WORK INSTRUCTIONS: Reproduce each line from the records that holds "willing".

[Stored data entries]

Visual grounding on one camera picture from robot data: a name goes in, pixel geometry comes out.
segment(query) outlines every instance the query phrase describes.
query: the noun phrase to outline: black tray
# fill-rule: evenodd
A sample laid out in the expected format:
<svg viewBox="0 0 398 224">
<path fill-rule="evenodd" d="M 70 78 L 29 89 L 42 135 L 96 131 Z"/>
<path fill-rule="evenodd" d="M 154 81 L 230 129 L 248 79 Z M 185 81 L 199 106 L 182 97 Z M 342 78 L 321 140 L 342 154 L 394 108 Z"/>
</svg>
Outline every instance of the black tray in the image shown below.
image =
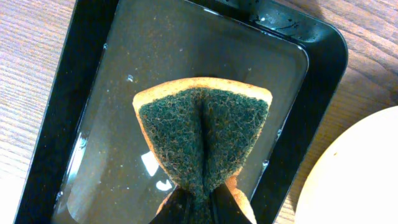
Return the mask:
<svg viewBox="0 0 398 224">
<path fill-rule="evenodd" d="M 93 158 L 92 153 L 86 151 L 87 142 L 90 141 L 88 137 L 93 134 L 90 130 L 94 128 L 98 133 L 104 128 L 96 126 L 94 120 L 108 122 L 103 132 L 117 133 L 121 139 L 126 140 L 123 144 L 112 142 L 115 146 L 125 147 L 125 144 L 131 144 L 145 147 L 141 131 L 130 128 L 136 125 L 131 106 L 132 97 L 136 92 L 156 84 L 192 76 L 230 78 L 266 87 L 273 93 L 274 102 L 265 127 L 268 129 L 265 130 L 266 134 L 263 131 L 258 140 L 258 149 L 253 149 L 248 158 L 249 165 L 246 166 L 250 168 L 245 166 L 238 187 L 251 198 L 258 223 L 272 223 L 276 218 L 344 74 L 348 53 L 343 37 L 332 26 L 272 1 L 195 0 L 191 1 L 197 4 L 194 6 L 182 0 L 156 0 L 151 3 L 152 7 L 148 7 L 148 2 L 122 0 L 120 8 L 117 8 L 118 1 L 76 2 L 16 223 L 48 223 L 51 220 L 55 223 L 63 223 L 65 220 L 68 221 L 64 223 L 73 223 L 68 210 L 63 212 L 62 208 L 66 205 L 65 200 L 70 196 L 73 184 L 84 181 L 86 177 L 90 178 L 80 175 L 79 179 L 76 175 L 83 156 L 86 161 L 87 158 L 90 161 Z M 200 10 L 201 6 L 207 8 L 206 12 Z M 129 7 L 146 7 L 147 10 L 129 12 Z M 170 18 L 162 14 L 165 11 L 163 7 L 172 12 Z M 182 12 L 191 13 L 192 18 L 186 17 Z M 181 18 L 187 22 L 176 25 L 167 20 Z M 134 21 L 140 25 L 129 24 Z M 200 30 L 193 29 L 190 24 L 204 26 Z M 207 30 L 211 32 L 211 36 L 205 36 Z M 151 36 L 153 33 L 160 36 L 160 33 L 156 33 L 158 31 L 169 32 L 164 34 L 168 42 Z M 220 42 L 226 40 L 225 37 L 228 37 L 226 42 L 234 45 L 233 49 L 229 48 L 230 44 Z M 145 44 L 150 41 L 154 42 L 149 43 L 151 47 L 147 49 Z M 192 56 L 194 50 L 201 57 Z M 160 55 L 157 60 L 141 59 L 143 52 L 147 52 L 150 57 L 156 57 L 154 52 L 163 54 L 168 51 L 168 55 Z M 131 54 L 129 58 L 134 60 L 120 58 L 120 52 Z M 259 57 L 268 59 L 255 61 L 254 58 Z M 173 58 L 186 60 L 176 62 Z M 290 76 L 289 69 L 294 71 Z M 160 71 L 173 70 L 179 72 L 173 75 L 160 74 Z M 141 71 L 145 71 L 145 75 L 140 75 Z M 123 72 L 120 77 L 125 79 L 124 83 L 113 79 L 118 72 Z M 256 72 L 264 72 L 264 78 L 256 75 Z M 103 78 L 104 73 L 110 74 L 108 79 Z M 285 83 L 291 83 L 291 86 L 286 87 Z M 101 99 L 102 96 L 98 93 L 100 91 L 109 98 L 108 101 Z M 98 108 L 105 108 L 106 112 L 100 113 Z M 95 142 L 91 145 L 102 147 Z M 133 164 L 134 162 L 126 161 L 129 158 L 126 153 L 117 153 L 119 158 L 116 160 Z M 107 161 L 106 165 L 113 166 L 114 169 L 113 163 Z M 100 165 L 86 162 L 82 169 L 84 170 L 84 166 Z M 257 176 L 250 175 L 252 169 L 262 174 L 258 185 Z M 119 171 L 118 174 L 129 173 L 134 171 Z M 256 188 L 253 188 L 253 184 L 243 183 L 255 183 Z M 103 203 L 102 209 L 108 209 L 108 200 L 109 198 L 103 198 L 96 203 Z M 152 211 L 149 214 L 142 213 L 146 217 L 152 214 L 154 215 Z M 94 215 L 101 217 L 107 214 L 103 212 Z M 113 216 L 113 220 L 108 220 L 109 222 L 125 220 L 120 214 L 110 213 L 108 216 Z"/>
</svg>

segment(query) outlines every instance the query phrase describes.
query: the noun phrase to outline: wood grain surface
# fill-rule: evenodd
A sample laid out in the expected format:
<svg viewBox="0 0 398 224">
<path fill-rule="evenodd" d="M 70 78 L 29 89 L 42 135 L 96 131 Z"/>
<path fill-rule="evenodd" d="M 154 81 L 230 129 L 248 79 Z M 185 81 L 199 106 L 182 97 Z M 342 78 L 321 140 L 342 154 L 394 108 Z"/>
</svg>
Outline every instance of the wood grain surface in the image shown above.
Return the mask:
<svg viewBox="0 0 398 224">
<path fill-rule="evenodd" d="M 307 175 L 347 128 L 398 105 L 398 0 L 278 0 L 333 24 L 347 71 L 280 211 L 293 223 Z M 75 0 L 0 1 L 0 219 L 11 223 L 42 123 Z"/>
</svg>

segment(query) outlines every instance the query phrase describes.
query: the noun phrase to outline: tray rim
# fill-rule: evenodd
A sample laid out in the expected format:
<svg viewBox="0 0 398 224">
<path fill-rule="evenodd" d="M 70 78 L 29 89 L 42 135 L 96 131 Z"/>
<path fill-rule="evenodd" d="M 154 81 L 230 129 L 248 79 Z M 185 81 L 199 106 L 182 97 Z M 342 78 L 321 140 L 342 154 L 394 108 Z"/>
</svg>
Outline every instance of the tray rim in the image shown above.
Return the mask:
<svg viewBox="0 0 398 224">
<path fill-rule="evenodd" d="M 91 88 L 99 67 L 98 65 L 106 50 L 106 39 L 113 22 L 113 17 L 117 11 L 118 2 L 119 0 L 98 1 L 95 4 L 91 1 L 77 0 L 75 3 L 56 76 L 40 127 L 39 137 L 36 141 L 24 190 L 14 220 L 15 223 L 49 223 L 51 221 L 55 208 L 54 205 L 59 197 L 58 193 L 67 174 L 67 165 L 73 154 L 73 145 L 78 137 L 78 127 L 81 117 L 90 99 Z M 288 29 L 277 31 L 271 27 L 264 27 L 264 24 L 249 21 L 246 18 L 241 17 L 239 19 L 244 24 L 264 30 L 268 34 L 301 46 L 307 53 L 309 62 L 307 74 L 285 120 L 283 131 L 273 147 L 273 153 L 269 159 L 270 163 L 264 171 L 251 200 L 251 205 L 259 223 L 272 223 L 276 219 L 348 63 L 348 49 L 344 37 L 332 25 L 274 1 L 269 1 L 266 4 L 290 12 L 291 17 L 294 17 L 296 20 L 307 19 L 327 26 L 328 32 L 332 33 L 333 38 L 335 38 L 333 41 L 338 44 L 338 47 L 330 50 L 325 48 L 328 43 L 326 45 L 323 44 L 321 46 L 323 46 L 324 52 L 319 52 L 319 44 L 299 40 L 289 35 Z M 93 29 L 98 29 L 98 33 L 93 32 Z M 79 42 L 82 41 L 80 38 L 81 35 L 87 35 L 87 38 L 83 40 L 86 45 L 82 49 L 76 49 L 79 46 Z M 82 70 L 81 67 L 84 66 L 82 66 L 81 62 L 77 62 L 73 58 L 81 56 L 81 53 L 87 54 L 88 49 L 92 51 L 91 56 L 93 58 L 90 60 L 89 66 L 85 70 Z M 322 61 L 322 58 L 331 57 L 336 53 L 340 54 L 340 58 L 338 58 L 338 63 L 334 64 L 337 64 L 337 66 L 330 69 L 330 66 L 333 64 L 330 65 Z M 313 67 L 314 63 L 312 61 L 314 60 L 321 60 L 319 62 L 322 65 L 321 70 Z M 71 74 L 68 75 L 69 70 L 70 73 L 72 73 L 72 70 L 77 70 L 77 72 L 72 76 Z M 78 79 L 77 84 L 67 82 L 71 76 Z M 319 81 L 316 84 L 321 83 L 321 85 L 311 85 L 315 80 Z M 62 87 L 65 87 L 65 85 L 69 85 L 69 90 L 63 90 Z M 321 94 L 311 95 L 315 90 L 321 91 Z M 74 99 L 76 94 L 80 96 L 80 100 L 75 105 L 63 106 L 57 102 L 59 100 Z M 316 106 L 306 105 L 306 99 L 318 102 L 318 104 Z M 72 111 L 60 112 L 60 107 Z M 297 119 L 299 117 L 310 119 L 300 122 Z M 297 129 L 294 124 L 300 123 L 303 124 L 304 129 L 308 132 L 305 134 L 300 133 L 296 136 L 296 142 L 300 139 L 301 144 L 298 144 L 298 147 L 293 146 L 295 149 L 294 152 L 289 152 L 288 147 L 292 146 L 292 142 L 294 142 L 291 140 L 291 135 Z M 47 146 L 56 150 L 48 151 L 46 149 Z M 287 172 L 281 172 L 281 170 L 286 170 L 287 166 L 289 166 Z M 275 180 L 274 183 L 268 181 L 270 177 Z"/>
</svg>

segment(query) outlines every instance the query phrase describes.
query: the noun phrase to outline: sponge
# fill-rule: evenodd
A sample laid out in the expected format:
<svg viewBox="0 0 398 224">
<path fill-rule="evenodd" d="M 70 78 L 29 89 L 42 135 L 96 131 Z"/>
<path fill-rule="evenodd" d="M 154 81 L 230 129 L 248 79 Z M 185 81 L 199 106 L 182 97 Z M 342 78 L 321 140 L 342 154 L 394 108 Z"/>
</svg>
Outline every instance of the sponge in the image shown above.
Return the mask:
<svg viewBox="0 0 398 224">
<path fill-rule="evenodd" d="M 149 149 L 174 183 L 195 198 L 191 223 L 210 222 L 209 195 L 225 182 L 238 205 L 245 204 L 241 210 L 248 209 L 230 179 L 257 141 L 271 101 L 266 89 L 203 77 L 163 83 L 134 97 Z"/>
</svg>

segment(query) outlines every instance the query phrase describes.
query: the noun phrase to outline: scrubbing side of sponge
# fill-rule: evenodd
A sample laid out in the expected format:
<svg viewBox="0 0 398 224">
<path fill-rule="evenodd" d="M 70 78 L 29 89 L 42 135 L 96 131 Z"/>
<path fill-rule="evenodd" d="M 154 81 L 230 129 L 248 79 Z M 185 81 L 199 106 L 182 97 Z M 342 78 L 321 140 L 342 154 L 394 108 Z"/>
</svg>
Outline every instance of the scrubbing side of sponge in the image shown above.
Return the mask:
<svg viewBox="0 0 398 224">
<path fill-rule="evenodd" d="M 196 196 L 197 212 L 208 213 L 208 194 L 242 167 L 271 100 L 268 90 L 245 83 L 189 78 L 138 93 L 133 105 L 160 166 Z M 196 218 L 200 223 L 209 216 Z"/>
</svg>

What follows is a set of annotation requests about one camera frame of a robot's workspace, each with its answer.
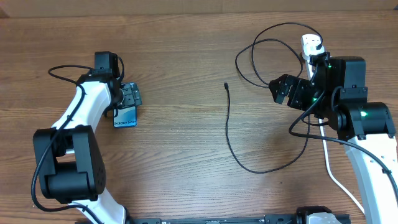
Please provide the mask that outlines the Galaxy S24+ smartphone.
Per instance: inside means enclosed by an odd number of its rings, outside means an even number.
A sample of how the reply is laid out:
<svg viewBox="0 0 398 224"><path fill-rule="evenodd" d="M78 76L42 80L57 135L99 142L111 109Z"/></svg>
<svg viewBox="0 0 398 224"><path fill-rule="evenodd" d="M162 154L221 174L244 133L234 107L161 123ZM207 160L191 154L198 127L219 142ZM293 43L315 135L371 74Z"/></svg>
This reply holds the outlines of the Galaxy S24+ smartphone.
<svg viewBox="0 0 398 224"><path fill-rule="evenodd" d="M137 110L135 106L114 110L113 114L113 126L115 128L131 128L137 125Z"/></svg>

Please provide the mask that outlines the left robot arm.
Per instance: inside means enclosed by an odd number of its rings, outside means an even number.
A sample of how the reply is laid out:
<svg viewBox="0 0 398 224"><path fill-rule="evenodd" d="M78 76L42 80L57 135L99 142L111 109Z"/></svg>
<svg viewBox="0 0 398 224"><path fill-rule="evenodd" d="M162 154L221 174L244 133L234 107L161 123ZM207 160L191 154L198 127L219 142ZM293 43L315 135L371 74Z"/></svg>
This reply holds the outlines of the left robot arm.
<svg viewBox="0 0 398 224"><path fill-rule="evenodd" d="M92 223L133 223L106 189L95 130L108 112L114 128L135 127L141 94L136 83L123 81L124 62L115 53L95 52L95 65L86 71L72 82L76 93L62 117L33 135L32 201L44 212L75 208Z"/></svg>

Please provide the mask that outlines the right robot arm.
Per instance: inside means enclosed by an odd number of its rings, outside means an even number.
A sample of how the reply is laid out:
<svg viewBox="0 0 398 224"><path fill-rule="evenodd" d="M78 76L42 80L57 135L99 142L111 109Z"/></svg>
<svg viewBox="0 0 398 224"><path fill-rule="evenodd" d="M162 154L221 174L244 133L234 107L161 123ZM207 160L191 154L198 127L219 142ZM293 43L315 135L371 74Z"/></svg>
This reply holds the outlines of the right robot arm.
<svg viewBox="0 0 398 224"><path fill-rule="evenodd" d="M386 104L368 101L366 62L361 57L310 57L311 79L282 75L269 83L276 103L326 118L344 145L358 181L367 223L397 223L397 140Z"/></svg>

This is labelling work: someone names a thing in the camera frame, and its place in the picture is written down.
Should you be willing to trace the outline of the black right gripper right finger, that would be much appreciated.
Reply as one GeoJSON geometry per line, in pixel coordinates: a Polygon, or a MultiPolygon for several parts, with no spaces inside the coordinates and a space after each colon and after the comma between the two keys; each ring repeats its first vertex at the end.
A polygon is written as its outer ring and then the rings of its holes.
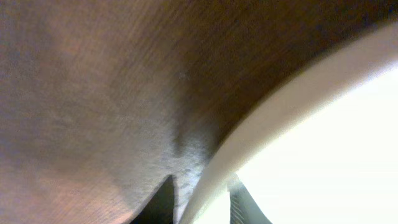
{"type": "Polygon", "coordinates": [[[230,224],[272,224],[235,174],[228,183],[230,224]]]}

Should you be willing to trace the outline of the cream white bowl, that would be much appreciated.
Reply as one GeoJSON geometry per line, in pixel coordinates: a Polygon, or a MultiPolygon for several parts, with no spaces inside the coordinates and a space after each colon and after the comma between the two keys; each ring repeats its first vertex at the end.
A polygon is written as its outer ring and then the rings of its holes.
{"type": "Polygon", "coordinates": [[[226,138],[181,223],[397,222],[397,21],[299,72],[226,138]]]}

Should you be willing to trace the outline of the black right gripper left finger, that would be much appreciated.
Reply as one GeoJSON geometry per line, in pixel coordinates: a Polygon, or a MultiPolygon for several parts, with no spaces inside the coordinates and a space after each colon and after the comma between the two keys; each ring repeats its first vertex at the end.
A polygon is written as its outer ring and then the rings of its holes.
{"type": "Polygon", "coordinates": [[[174,176],[168,175],[130,224],[174,224],[174,176]]]}

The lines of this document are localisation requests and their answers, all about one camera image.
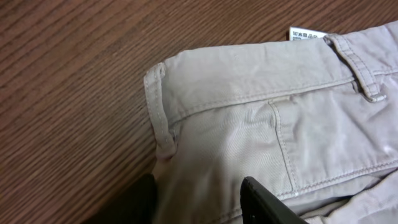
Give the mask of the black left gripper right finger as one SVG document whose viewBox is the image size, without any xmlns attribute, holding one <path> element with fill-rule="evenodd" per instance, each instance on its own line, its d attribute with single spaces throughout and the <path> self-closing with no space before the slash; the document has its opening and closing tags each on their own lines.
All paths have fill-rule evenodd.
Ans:
<svg viewBox="0 0 398 224">
<path fill-rule="evenodd" d="M 244 224 L 307 224 L 253 177 L 240 188 Z"/>
</svg>

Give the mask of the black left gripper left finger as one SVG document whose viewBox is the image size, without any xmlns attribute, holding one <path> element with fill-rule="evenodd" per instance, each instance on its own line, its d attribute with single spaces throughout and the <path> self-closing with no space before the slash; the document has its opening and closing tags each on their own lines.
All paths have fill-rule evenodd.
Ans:
<svg viewBox="0 0 398 224">
<path fill-rule="evenodd" d="M 156 204 L 155 178 L 152 174 L 145 174 L 82 224 L 152 223 Z"/>
</svg>

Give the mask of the beige khaki shorts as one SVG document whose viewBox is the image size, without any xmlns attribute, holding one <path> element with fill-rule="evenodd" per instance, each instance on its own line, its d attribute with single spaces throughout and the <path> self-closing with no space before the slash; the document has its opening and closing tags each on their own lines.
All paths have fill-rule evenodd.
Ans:
<svg viewBox="0 0 398 224">
<path fill-rule="evenodd" d="M 180 52 L 144 77 L 154 223 L 242 223 L 255 178 L 308 223 L 397 222 L 397 23 Z"/>
</svg>

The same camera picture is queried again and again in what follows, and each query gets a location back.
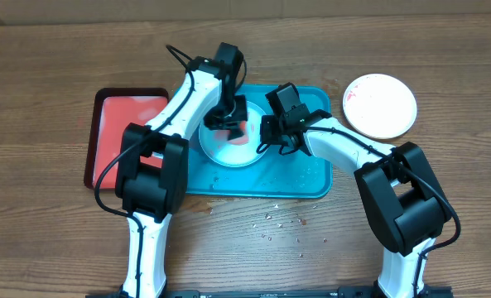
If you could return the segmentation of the green and orange sponge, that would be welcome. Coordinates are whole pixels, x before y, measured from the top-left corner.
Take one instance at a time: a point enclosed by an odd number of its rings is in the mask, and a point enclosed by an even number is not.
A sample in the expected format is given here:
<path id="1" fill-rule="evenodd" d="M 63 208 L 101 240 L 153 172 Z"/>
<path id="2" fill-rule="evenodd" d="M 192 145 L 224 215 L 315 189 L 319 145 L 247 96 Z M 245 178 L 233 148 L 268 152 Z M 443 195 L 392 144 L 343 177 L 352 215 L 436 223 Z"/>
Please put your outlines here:
<path id="1" fill-rule="evenodd" d="M 247 123 L 241 122 L 238 128 L 229 130 L 226 139 L 230 144 L 236 146 L 247 144 L 249 142 Z"/>

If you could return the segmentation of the light blue plate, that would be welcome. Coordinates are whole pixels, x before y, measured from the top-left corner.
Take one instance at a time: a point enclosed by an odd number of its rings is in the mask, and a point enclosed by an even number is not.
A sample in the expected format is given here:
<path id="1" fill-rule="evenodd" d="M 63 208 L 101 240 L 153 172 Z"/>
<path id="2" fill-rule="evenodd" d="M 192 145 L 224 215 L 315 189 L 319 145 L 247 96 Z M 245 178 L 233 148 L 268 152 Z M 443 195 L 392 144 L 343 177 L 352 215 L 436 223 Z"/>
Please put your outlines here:
<path id="1" fill-rule="evenodd" d="M 243 135 L 229 140 L 228 130 L 209 130 L 203 123 L 199 128 L 200 146 L 215 163 L 227 167 L 242 167 L 253 164 L 262 153 L 257 153 L 261 143 L 260 126 L 266 113 L 255 103 L 247 102 L 248 120 L 240 124 Z"/>

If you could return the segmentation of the white plate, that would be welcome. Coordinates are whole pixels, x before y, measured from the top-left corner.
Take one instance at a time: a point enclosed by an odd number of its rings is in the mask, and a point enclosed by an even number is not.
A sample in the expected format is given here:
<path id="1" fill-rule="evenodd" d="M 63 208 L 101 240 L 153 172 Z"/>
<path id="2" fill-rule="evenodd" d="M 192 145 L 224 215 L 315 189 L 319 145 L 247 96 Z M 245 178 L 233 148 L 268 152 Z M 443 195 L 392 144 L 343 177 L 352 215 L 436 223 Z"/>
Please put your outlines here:
<path id="1" fill-rule="evenodd" d="M 359 133 L 375 139 L 393 139 L 406 133 L 417 117 L 414 93 L 387 74 L 366 74 L 344 91 L 344 116 Z"/>

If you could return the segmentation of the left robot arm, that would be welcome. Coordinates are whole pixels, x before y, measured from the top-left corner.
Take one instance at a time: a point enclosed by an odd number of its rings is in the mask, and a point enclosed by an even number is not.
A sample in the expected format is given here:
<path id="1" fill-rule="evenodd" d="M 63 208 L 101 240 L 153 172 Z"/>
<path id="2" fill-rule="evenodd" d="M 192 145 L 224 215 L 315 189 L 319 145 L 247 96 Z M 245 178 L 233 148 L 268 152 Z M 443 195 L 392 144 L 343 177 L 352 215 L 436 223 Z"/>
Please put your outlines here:
<path id="1" fill-rule="evenodd" d="M 115 194 L 129 225 L 128 274 L 121 297 L 161 297 L 166 289 L 164 252 L 171 216 L 180 208 L 188 183 L 189 140 L 200 124 L 242 137 L 246 99 L 236 93 L 244 62 L 237 46 L 221 43 L 214 58 L 170 53 L 185 67 L 185 80 L 165 108 L 146 125 L 125 128 Z"/>

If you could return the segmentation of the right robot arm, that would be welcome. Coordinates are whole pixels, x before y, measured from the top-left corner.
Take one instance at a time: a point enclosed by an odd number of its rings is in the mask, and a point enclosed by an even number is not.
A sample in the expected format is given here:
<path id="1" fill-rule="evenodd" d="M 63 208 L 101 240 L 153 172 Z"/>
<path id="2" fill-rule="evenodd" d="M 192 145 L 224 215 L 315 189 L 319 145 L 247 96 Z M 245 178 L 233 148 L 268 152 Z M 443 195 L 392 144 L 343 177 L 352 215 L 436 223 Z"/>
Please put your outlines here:
<path id="1" fill-rule="evenodd" d="M 451 297 L 448 286 L 423 281 L 427 255 L 454 243 L 461 232 L 423 150 L 370 140 L 322 109 L 311 112 L 292 83 L 267 93 L 272 114 L 262 117 L 262 152 L 277 145 L 282 156 L 301 151 L 329 161 L 354 176 L 374 236 L 383 245 L 383 265 L 371 286 L 341 286 L 334 297 Z M 445 223 L 454 235 L 436 241 Z"/>

ANSWER:
Should you be willing to trace the outline of the black right gripper right finger, that would be much appreciated.
Should you be willing to trace the outline of the cream white bowl, that would be much appreciated.
Should you be willing to trace the outline of the black right gripper left finger, that would be much appreciated.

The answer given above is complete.